— Скотина! — произнес он, дойдя до последней строки, и, не выпуская тетради из рук, прочел работу до конца.
Скотина! Нет, эта работа не заслуживала отметки
Тудор Стоенеску-Стоян, скомкав свои оставшиеся чистые листы, швырнул в корзину.
И остался сидеть как сидел, а перед ним лежали две тонкие тетрадки. Что-то отмершее и недоброе шевелилось в его душе, — неявная, но уже начавшаяся разрушительная болезнь мешала ему порадоваться этому открытию, не давала испытать то чувство, которое испытал охотник в бог весть какой северной легенде, когда ему довелось увидеть чудо из чудес — цветок папоротника. Цветок, которого никто никогда не видел и больше уже не увидит. Напротив, перед его глазами стоял всего лишь малопривлекательный, угловатый подросток Джузеппе Ринальти; а в ушах звучал его неприятный голос, раздражающе самоуверенный. Пожалуй, начиналось нечто похуже прежних безобидных выдумок — мнимых друзей, мнимых романов. Однако он еще не понимал, что болезни порой ведут себя поначалу коварно; незаметно, невинно проникают вовнутрь, чтобы в полную силу проявиться поздней, когда будет уже слишком поздно, когда здоровье будет подорвано окончательно.
Он с досадой оттолкнул тетради.
Карандаш в его руке машинально чертил на промокашке арабески, которыми всю эту неделю он заполнял невольные паузы, споткнувшись на третьей строке. Только теперь он заметил, что на листке уже нет свободного места. Рисунок, повторяемый бессознательным движением руки был один и тот же. Свернувшиеся змеи. Виноградные лозы. Голова с удлиненными глазами и огромными тенями. Одна голова, другая, еще и еще. Вроде бы ничего особенного. Бессмысленная путаница линий и теней. И все-таки это что-то напоминало. Что-то знакомое, где-то виденное — то ли на темно-синем мраморе столика в кофейне «Ринальти», то ли в альбоме репродукций Тулуз-Лотрека. Когда? Как? Что за нелепые ассоциации! И при чем тут Пику Хартулар, несносный горбун, наглый сноб и собиратель ядовитых анекдотов?
КНИГА ТРЕТЬЯ
Люди исковерканные, лживые, неестественные в мире исковерканном и фальшивом. Возможно, они и рождены быть другими. Будь мир другим, они, возможно, могли бы стать другими. Кто осмелится это отрицать?
ПАСТЕЛЬ В БЕЛЫХ ТОНАХ
Ночью, тайком, напа́дал густой пушистый снег, словно обнаружился вдруг загодя приготовленный сюрприз, как бывало в волшебные времена детства.
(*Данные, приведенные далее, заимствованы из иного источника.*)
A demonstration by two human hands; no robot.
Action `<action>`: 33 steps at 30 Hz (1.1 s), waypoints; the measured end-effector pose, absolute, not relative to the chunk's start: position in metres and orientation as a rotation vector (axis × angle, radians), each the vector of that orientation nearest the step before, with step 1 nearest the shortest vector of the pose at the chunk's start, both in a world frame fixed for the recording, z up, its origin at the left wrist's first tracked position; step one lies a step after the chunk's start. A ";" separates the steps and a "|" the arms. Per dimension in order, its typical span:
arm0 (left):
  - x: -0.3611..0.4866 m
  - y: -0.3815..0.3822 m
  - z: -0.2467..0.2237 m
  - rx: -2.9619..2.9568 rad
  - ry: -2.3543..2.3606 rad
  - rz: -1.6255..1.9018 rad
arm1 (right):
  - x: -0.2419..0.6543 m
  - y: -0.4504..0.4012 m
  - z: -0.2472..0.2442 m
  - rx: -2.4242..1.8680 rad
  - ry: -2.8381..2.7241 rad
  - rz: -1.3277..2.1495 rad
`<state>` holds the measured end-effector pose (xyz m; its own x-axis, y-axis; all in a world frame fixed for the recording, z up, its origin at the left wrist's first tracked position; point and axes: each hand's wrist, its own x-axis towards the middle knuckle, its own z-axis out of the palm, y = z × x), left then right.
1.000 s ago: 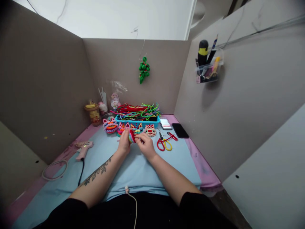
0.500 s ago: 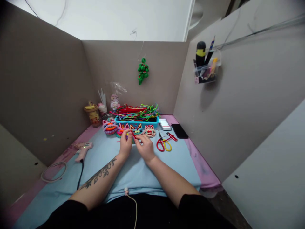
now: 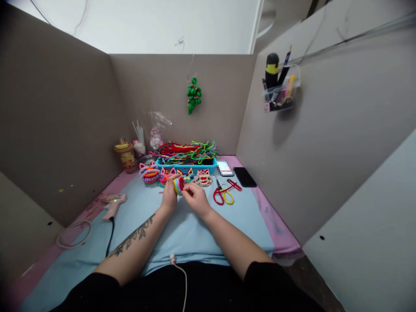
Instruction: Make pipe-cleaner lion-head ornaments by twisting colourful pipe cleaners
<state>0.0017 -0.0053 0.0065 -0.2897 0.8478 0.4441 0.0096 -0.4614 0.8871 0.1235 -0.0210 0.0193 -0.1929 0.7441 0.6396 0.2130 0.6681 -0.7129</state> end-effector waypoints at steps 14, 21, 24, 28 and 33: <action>0.001 -0.009 0.011 1.563 1.153 1.770 | 0.120 -0.022 0.019 -0.812 -1.661 0.585; -0.001 -0.010 0.010 1.653 1.179 1.824 | 0.121 -0.020 0.018 -0.837 -1.639 0.549; -0.003 -0.012 0.009 1.731 1.152 1.853 | 0.121 -0.017 0.017 -0.818 -1.617 0.649; -0.004 -0.010 0.008 1.739 1.070 1.847 | 0.122 -0.016 0.016 -0.820 -1.606 0.709; -0.002 0.001 0.004 1.343 0.896 1.688 | 0.124 -0.016 0.015 -0.744 -1.771 0.495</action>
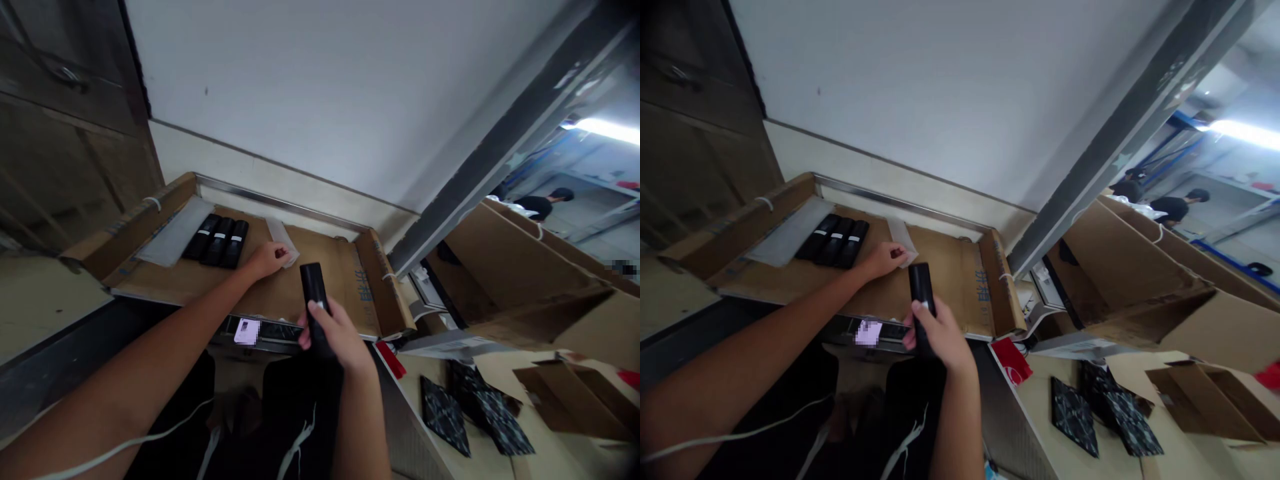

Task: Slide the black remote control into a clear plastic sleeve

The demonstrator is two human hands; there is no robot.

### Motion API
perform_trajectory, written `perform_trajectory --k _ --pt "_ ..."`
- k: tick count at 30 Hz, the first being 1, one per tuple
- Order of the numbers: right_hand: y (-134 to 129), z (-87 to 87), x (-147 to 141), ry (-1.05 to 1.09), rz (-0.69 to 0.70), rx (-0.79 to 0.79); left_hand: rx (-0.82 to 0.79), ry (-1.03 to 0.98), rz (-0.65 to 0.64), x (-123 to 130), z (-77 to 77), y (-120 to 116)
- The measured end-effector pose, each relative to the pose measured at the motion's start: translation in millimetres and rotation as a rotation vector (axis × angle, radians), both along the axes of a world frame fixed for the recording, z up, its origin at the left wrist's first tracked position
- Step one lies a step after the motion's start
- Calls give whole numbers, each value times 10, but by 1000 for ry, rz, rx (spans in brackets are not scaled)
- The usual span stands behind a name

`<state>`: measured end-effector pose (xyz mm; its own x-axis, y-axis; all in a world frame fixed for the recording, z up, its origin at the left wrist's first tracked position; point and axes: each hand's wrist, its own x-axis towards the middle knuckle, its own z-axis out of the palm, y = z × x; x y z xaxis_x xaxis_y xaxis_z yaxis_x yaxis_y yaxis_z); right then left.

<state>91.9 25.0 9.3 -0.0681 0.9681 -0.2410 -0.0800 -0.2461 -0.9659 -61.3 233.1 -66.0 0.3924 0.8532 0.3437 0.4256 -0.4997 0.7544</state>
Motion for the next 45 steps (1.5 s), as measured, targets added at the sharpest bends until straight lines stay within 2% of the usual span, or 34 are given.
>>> perform_trajectory --k 3,5,8,11,19,26,35,40,45 --pt "513 21 80 -163 -4 13 -28 -38 -11 -9 16 -12" --pt "762 -100 85 -214 23 18 -26 -57 -13 -13 22 -13" --pt "930 -332 51 -246 2 44 -13 -60 -8 -9 5 7" --pt "936 -462 24 -284 -49 61 -1 -75 -9 1 -21 35" --pt "922 -519 84 -373 -64 162 -25 -136 48 -15 64 16" --pt "907 -511 53 -423 -45 196 -18 -151 91 -43 112 -5" --pt "921 -468 68 -479 50 132 -37 -171 112 -52 133 -14" --pt "983 -492 59 -532 -32 150 -21 -143 95 -54 128 -48" --pt "1062 -505 43 -794 -139 336 79 -69 106 -31 81 -34"
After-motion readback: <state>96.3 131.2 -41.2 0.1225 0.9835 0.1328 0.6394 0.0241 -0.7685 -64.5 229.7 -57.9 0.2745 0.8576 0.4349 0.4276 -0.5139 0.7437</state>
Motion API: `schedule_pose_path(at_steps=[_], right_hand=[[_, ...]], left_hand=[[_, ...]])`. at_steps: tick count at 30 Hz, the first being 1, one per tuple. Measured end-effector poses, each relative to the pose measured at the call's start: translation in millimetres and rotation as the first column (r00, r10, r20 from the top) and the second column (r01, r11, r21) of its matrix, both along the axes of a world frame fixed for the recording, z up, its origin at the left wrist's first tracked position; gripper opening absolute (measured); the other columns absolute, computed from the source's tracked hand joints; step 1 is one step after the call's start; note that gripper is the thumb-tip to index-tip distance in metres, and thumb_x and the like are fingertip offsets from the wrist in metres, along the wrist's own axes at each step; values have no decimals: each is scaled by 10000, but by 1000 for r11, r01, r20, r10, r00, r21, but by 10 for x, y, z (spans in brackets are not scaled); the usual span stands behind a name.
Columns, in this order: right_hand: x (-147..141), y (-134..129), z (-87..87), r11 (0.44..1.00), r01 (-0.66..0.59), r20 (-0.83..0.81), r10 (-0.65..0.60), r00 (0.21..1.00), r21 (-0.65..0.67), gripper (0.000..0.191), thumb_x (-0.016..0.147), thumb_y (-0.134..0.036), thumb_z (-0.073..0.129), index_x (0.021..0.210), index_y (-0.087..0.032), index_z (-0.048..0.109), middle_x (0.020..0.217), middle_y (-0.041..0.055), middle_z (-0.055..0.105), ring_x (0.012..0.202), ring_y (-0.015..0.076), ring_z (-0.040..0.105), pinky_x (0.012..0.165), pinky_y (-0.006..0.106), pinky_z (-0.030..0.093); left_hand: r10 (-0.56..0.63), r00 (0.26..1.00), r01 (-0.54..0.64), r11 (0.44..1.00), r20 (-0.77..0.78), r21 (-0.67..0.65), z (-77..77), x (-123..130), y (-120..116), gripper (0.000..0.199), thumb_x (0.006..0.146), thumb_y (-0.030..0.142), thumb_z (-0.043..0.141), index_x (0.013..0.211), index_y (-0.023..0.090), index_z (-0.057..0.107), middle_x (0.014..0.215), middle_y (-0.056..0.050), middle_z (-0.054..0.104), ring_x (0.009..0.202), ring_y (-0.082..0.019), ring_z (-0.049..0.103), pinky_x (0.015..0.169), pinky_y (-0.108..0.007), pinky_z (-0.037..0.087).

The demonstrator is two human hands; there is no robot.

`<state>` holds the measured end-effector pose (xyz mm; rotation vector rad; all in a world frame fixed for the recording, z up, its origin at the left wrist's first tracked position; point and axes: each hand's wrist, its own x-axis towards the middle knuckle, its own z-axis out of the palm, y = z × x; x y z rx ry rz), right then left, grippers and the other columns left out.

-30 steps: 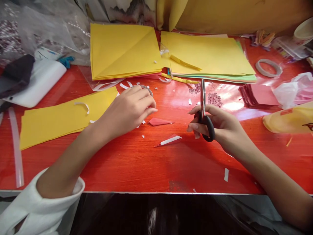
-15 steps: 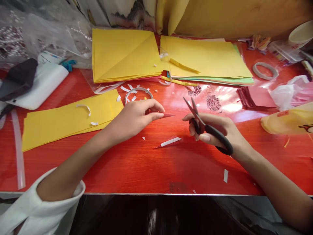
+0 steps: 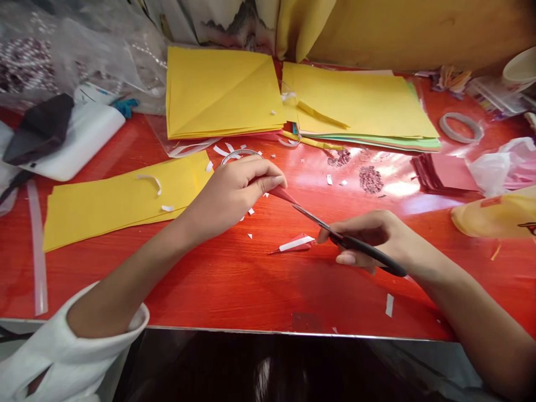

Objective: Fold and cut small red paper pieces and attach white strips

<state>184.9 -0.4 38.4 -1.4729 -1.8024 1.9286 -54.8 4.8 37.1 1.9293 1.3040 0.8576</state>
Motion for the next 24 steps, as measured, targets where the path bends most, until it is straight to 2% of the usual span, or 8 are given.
schedule_pose_path(at_steps=[5,12,17,24], right_hand=[[22,-12,-46,999,-16,0,16,1000,46,204,633,-288,725,803,-180,695,475,-64,373,449,61,310,404,200,240],[-40,-32,67,1000,-14,60,13,998,24,215,632,-258,730,824,-167,701,499,-58,368,472,67,302,440,230,214],[-42,-38,81,998,-47,62,45,997,44,189,648,-269,720,805,-165,697,502,-59,356,476,66,293,449,238,202],[-47,-28,64,997,-59,88,54,995,51,326,657,-287,717,954,-152,703,499,-54,366,475,75,309,449,244,225]], left_hand=[[-4,1000,4,1000,-2,0,9,-5,0,215,869,221,471,788,170,664,838,-16,635,816,-131,578,769,-261,425],[1,1000,0,1000,20,-25,13,-3,-2,205,861,220,483,767,167,658,821,-18,637,812,-135,590,764,-263,426],[-3,1000,4,999,27,-44,12,-1,-2,203,856,225,492,757,167,660,810,-17,638,796,-130,594,724,-246,435],[-14,999,17,998,45,-59,-15,-24,19,181,840,203,508,746,168,658,791,-8,644,781,-124,603,726,-246,454]])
Уже неделю тонкий слой снега на улицах то таял, то заледеневал, к полудню размякал снова, превращаясь под ногами прохожих в вязкую грязь, которую разбрызгивали во все стороны колеса экипажей. Затерянный на краю земли, вдалеке от оживленных путей, по которым спешат люди и торопится век, город казался еще более бедным и дряхлым. Еще беднее и дряхлее казался город; еще мрачнее — зима, и черные ветви садов протягивали из-за оград свои искривленные пальцы к сырому и низкому небу, пытаясь ухватить когтями клочок тумана.
С вечера люди забились в свои логова, отгородились от промозглой синевы сумерек оконными занавесками и принялись лечить — кто надсадный сухой кашель, кто колотье в боку, кто ломоту негнущихся суставов.
На ночных столиках их ждали стаканы дымящегося чая, бабушкины горькие отвары, пузырьки с этикеткой аптеки «У Ангела-хранителя» и ложечкой рядом. Напившись горячего, люди забирались в холодные постели, вертелись с боку на бок, согревая их своим теплом, охали, кашляли, стонали. Только Адина Бугуш засиделась допоздна в своей «стекольной лавке», слушая голоса мира, что вылавливала из сырой, пустынной ночи антенна радиоприемника. Она поворачивала рубчатую ручку настройки, и в комнату влетали венские песни, чардаши цимбалистов из Будапешта, вздохи и трепет неаполитанских баркарол или хор из «Тристана и Изольды» в исполнении «Байрётского театра». В соседней комнате Санду Бугуш, лежа на диване в ситцевой ночной рубахе и кашляя в свои тюленьи усы, шелестел газетами, прибывшими с вечерним поездом, и звонил в колокольчик, торопя Лисавету, низкорослую служанку с мускулистыми руками воительницы, подать ему чай из ромашки.
Потом веки у горожан смежились — словно опустился второй ряд занавесок, чтобы каждый мог забыться заветным сном.